WORK ITEM
In the material below, find each line with the word "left" and copy it.

SUPPLIED INFORMATION
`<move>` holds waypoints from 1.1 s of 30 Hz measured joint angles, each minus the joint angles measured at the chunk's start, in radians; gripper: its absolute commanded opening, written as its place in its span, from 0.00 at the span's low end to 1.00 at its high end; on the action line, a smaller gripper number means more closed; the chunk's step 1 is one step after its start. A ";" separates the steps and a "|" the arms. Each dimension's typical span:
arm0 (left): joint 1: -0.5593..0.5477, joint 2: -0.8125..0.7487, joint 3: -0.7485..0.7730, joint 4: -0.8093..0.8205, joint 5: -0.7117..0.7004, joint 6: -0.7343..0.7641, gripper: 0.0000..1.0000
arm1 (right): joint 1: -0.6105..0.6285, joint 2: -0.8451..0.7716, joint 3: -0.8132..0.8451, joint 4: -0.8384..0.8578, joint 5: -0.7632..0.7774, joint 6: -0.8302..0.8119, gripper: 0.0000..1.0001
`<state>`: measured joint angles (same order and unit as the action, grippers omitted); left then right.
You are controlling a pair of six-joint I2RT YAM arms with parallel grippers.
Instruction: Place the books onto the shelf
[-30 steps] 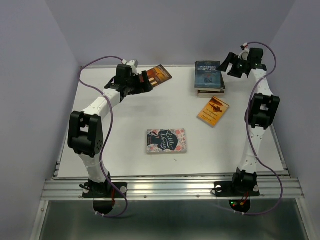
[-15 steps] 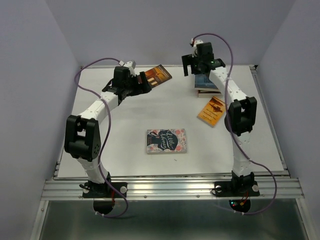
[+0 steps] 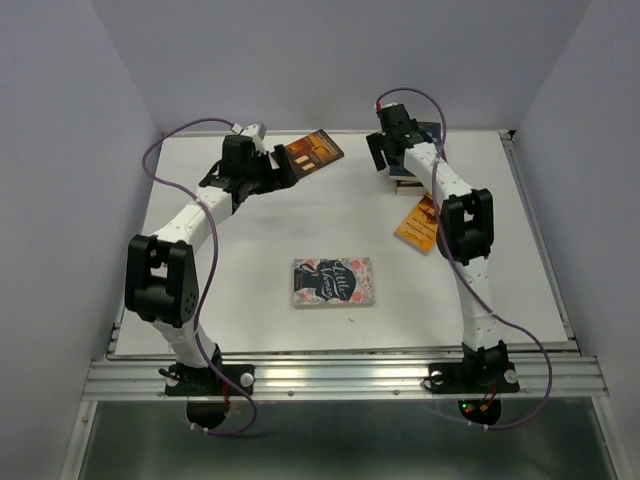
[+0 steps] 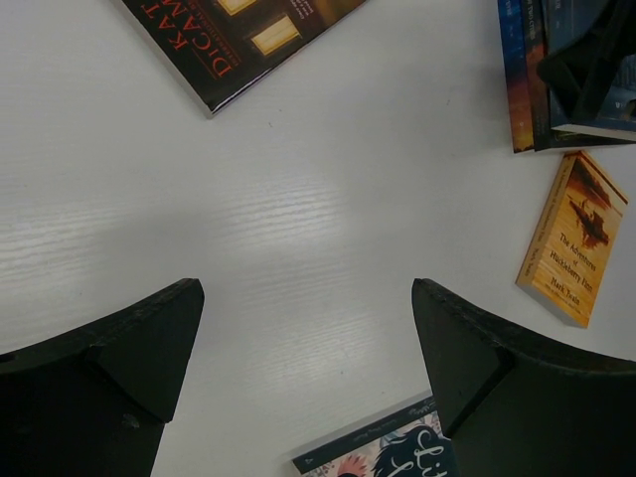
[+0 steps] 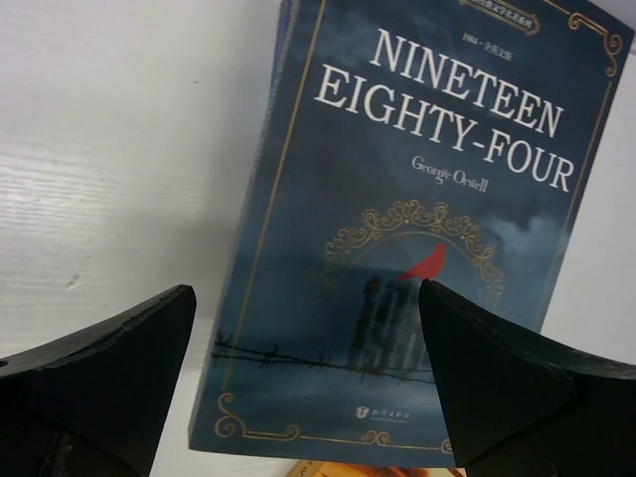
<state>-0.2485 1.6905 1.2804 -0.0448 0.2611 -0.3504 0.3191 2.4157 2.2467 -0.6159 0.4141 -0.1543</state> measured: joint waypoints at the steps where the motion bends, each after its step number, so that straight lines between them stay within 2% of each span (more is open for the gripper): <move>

SOLUTION TO THE EXERCISE
arm0 (left): joint 1: -0.5593..0.5477, joint 2: -0.8125..0.7487, joint 3: -0.7485..0.7730, joint 4: -0.8093..0.8205, joint 5: -0.7117..0.7004, joint 6: -0.7343..0.7641, gripper: 0.0000..1.0000
`<state>`: measured joint angles (same order and unit as the action, grippers omitted); left then right.

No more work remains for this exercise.